LXX Μολοχ (Moloch, Molech)

The Septuagint uses Μολοχ three times, rendered by KJV as Moloch or Molech, in 2 Kings 23:10, Jeremiah 32:35 (both verses have Masoretic molek, cited above), and Amos 5:26 (where the Masoretic text has melek "king"). In the other instances of Masoretic molek, LXX has βασιλεύς basileus "king".

Malkam (Milcom)

The variant Malkam, rendered by KJV as Milcom, is found only three times in Kings[11] (1 Kings 11:5, 11:33 and 2 Kings 23:13). Malkam is each time specifically mentioned as a god of the Ammonites, while Molek is generally depicted as a god worshipped by the Israelites in the context of the "passing through fire" of their children (with the exception of 1 Kings 11:7, which mentions " Molech, the abomination of the children of Ammon", widely accepted as an error for Malkam.[9]).

Carthaginian Cronus

Further information: Baal Hammon

Later commentators have compared these accounts with similar ones from Greek and Latin sources speaking of the offering of children by fire as sacrifices in the Punic city of Carthage, a Phoenician colony. Cleitarchus, Diodorus Siculus and Plutarch all mention burning of children as an offering to Cronus or Saturn, that is to Baal Hammon, the chief god of Carthage.
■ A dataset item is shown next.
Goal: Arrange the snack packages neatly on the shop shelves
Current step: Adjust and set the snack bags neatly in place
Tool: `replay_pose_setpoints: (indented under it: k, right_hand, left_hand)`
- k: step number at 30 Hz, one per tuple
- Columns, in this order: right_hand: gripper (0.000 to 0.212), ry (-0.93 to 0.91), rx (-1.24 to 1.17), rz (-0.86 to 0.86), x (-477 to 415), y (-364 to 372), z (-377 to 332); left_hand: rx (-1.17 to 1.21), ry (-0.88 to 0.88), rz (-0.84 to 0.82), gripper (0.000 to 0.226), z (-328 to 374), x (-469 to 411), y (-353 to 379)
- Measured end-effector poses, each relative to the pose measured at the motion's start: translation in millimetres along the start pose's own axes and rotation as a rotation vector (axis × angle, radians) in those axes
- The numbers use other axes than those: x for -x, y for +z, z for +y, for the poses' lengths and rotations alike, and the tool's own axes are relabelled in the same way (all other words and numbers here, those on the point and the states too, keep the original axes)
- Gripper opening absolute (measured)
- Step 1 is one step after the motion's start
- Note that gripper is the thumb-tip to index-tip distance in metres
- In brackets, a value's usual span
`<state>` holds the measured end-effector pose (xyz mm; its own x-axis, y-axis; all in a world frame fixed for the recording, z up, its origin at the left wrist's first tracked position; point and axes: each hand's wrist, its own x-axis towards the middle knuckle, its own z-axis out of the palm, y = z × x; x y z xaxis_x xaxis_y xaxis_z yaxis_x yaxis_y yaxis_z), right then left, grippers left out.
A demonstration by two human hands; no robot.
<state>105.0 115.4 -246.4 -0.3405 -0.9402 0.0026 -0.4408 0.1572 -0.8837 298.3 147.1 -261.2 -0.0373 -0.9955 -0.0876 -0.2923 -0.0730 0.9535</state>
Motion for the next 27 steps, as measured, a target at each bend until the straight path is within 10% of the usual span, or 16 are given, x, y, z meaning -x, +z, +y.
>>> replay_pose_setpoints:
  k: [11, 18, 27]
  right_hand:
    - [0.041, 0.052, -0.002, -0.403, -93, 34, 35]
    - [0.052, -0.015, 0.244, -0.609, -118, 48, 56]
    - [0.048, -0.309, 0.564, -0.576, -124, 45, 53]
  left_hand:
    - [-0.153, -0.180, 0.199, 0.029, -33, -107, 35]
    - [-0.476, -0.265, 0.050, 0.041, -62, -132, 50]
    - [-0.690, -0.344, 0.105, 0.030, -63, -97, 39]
It has been suggested that the practice of child sacrifice may have been exaggerated in Roman post-war propaganda in order to make their arch-enemies seem cruel and less civilized.[12]

Cleitarchus' paraphrase of a scholium to Plato's Republic has a description of the practice which predates the fall of Carthage in 146 BC:

There stands in their midst a bronze statue of Kronos, its hands extended over a bronze brazier, the flames of which engulf the child. When the flames fall upon the body, the limbs contract and the open mouth seems almost to be laughing until the contracted body slips quietly into the brazier. Thus it is that the 'grin' is known as 'sardonic laughter,' since they die laughing. (trans. Paul G. Mosca)

Diodorus Siculus (20.14):

There was in their city a bronze image of Cronus extending its hands, palms up and sloping toward the ground, so that each of the children when placed thereon rolled down and fell into a sort of gaping pit filled with fire.

Diodorus also relates that relatives were forbidden to weep and that when Agathocles defeated Carthage, the Carthaginian nobles believed they had displeased the gods by substituting low-born children for their own children. They attempted to make amends by sacrificing 200 children of the best families at once, and in their enthusiasm actually sacrificed 300 children.

Freeman in The History of Sicily from the Earliest Times (1894) states that the Carthaginian nobles had acquired and raised children not of their own for the express purpose of sacrificing them to the god. The author states that during the siege, the 200 high-born children were sacrificed in addition to another 300 children who were initially saved from the fire by the sacrifice of these acquired substitutes.[13]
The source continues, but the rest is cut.